(TN) Woman shoots, kills her abductor 05-29-01

March 1st, 2012

http://www.tennessean.com/local/archives/01/04/05331119.shtml?Element_ID=5331119
Tuesday, 05/29/01
Woman shoots kidnapper who killed her mother By NOBLE SPRAYBERRY
and JIM EAST
Staff Writers

A Nashville woman kidnapped by her ex-boyfriend shot him to death
outside a Dalton, Ga., truck stop yesterday morning, less than four
hours after the man killed her mother, Metro police said.

”It would have been the last thing you would have thought of – the
kidnap victim would end up killing the assailant,” Metro Homicide
detective Brad Corcoran said last night after he returned from Georgia.

The bizarre Memorial Day events included a daylight shooting on a
suburban street, a high-tech pursuit across state lines and a deadly
burst of semiautomatic gunfire that ended the kidnapping victim’s
ordeal.
Corcoran identified the dead as:

. Sylvia Butts, 53, of 704 Robert Burns Drive, near Briley Parkway and
Murfreesboro Road. The mother of the kidnapping victim, she had been
shot once in the back at about 7:50 a.m.

. Ricky Tillman, 30, of 5800 Maudina Drive. Corcoran said Tillman -
a 6-foot, 4-inch, 240-pound truck driver – was shot once in the side
of his head and three times in the back. Police identified him as the
kidnapper of Butts’ daughter, Alisha Cox.

Cox, 35, was hospitalized at Vanderbilt University Medical Center. She
was transferred there last night with a back injury suffered when she
jumped from a window of her mother’s home in an effort to elude Tillman.

Corcoran, who interviewed Cox yesterday, pieced together a chilling
account of the homicide and kidnapping:

”The suspect comes over to her house to see Alisha and calls them on
the cell phone and says he’s there,” Corcoran said. ”She tells her
mother, ‘He’s outside, I don’t want to see him.’ Momma goes outside to
tell him. . That is when he shot and killed Ms. Butts.”

Cox barricaded herself in a bathroom on the second floor, then jumped
out the bathroom window to elude Tillman when he came looking for her,
Corcoran said.

”When she hits (the ground) she’s got a fracture of the spine from
jumping out of that window. She tries to make it across the street to a
neighbor’s house, but he catches her out in the street and puts a gun to
her body and forces her into the truck,” Corcoran said.

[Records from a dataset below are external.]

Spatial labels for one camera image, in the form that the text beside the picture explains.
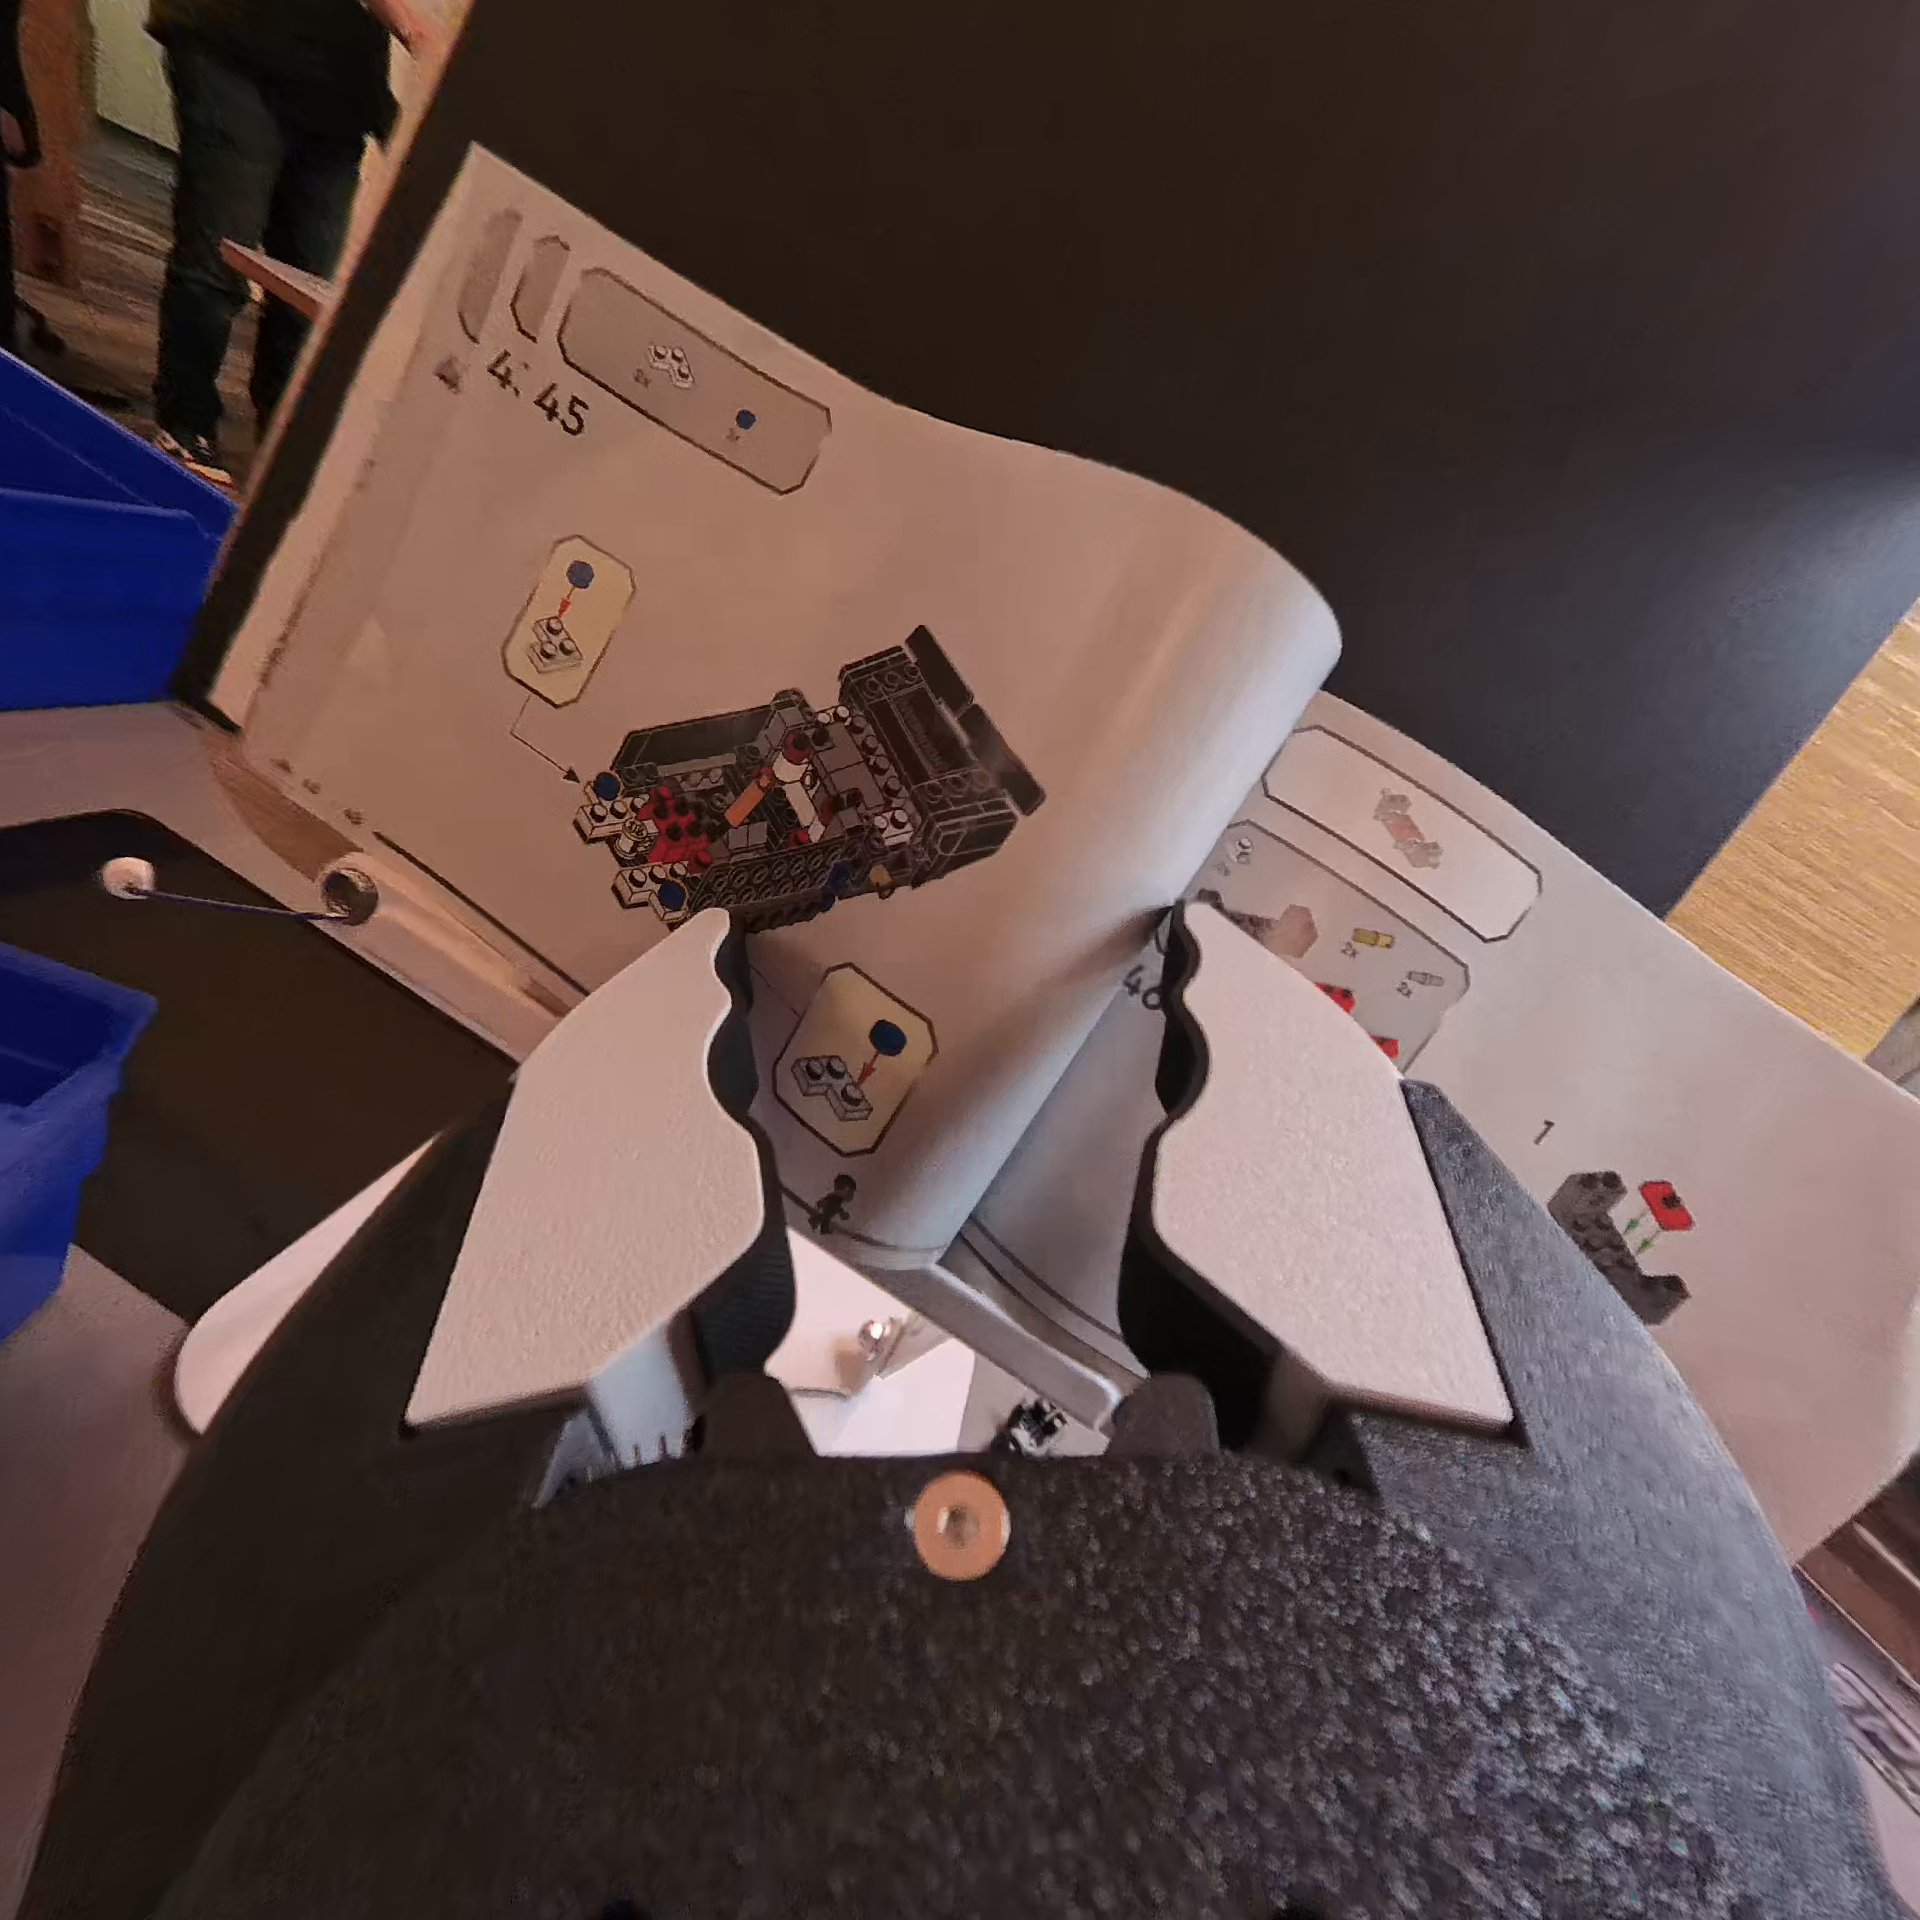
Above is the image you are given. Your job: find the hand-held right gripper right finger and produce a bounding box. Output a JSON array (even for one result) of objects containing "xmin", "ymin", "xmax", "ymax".
[{"xmin": 1117, "ymin": 900, "xmax": 1519, "ymax": 1460}]

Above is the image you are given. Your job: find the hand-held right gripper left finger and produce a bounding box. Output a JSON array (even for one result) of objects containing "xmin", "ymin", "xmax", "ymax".
[{"xmin": 406, "ymin": 910, "xmax": 807, "ymax": 1449}]

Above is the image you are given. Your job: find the white book stand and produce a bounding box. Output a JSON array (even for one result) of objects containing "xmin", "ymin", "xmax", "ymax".
[{"xmin": 174, "ymin": 810, "xmax": 1058, "ymax": 1460}]

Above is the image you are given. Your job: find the beige wooden chair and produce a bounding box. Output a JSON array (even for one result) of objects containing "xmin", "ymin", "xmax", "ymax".
[{"xmin": 1667, "ymin": 600, "xmax": 1920, "ymax": 1059}]

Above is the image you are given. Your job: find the open instruction booklet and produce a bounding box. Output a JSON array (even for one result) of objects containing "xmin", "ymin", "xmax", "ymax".
[{"xmin": 180, "ymin": 144, "xmax": 1920, "ymax": 1563}]

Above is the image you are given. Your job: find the black partition panel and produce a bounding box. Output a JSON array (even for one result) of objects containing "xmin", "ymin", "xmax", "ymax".
[{"xmin": 180, "ymin": 0, "xmax": 1920, "ymax": 918}]

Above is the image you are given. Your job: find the white cord with plug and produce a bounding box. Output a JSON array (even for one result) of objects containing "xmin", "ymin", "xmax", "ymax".
[{"xmin": 100, "ymin": 856, "xmax": 385, "ymax": 925}]

”From that point they leave, go Interstate 24 and stop in Murfreesboro,
where he picked up a trailer. He stole a trailer thinking he would throw
everybody (searching for him) off because he knew we’d be looking for
the cab.”

Ordinarily, Cox’s 10-year-old daughter would have been at her
grandmother’s home, too, but she spent the holiday with a classmate’s
family in Alabama, Corcoran said.

Authorities contacted the owner of Tillman’s truck, and the company was
able to track it by satellite with a Global Positioning System that
reported the vehicle’s location every two minutes, Corcoran said. Then
the company told police the truck had been sitting idle at a Pilot
Travel Center in Dalton for 20 minutes.
Whitfield County Sheriff Scott Chitwood told The [Dalton] Daily
Citizen-News that when Tillman went inside the truck stop to pick up
food and beverages, Cox was able to free herself of the belts and socks
that Tillman had used to tie her up. She grabbed the semiautomatic
handgun Tillman had left in the truck and leapt from the cab as Tillman
came out of the store.

”He confronted her, and we believe made an aggressive move toward her,
at which time she began shooting,” Chitwood said.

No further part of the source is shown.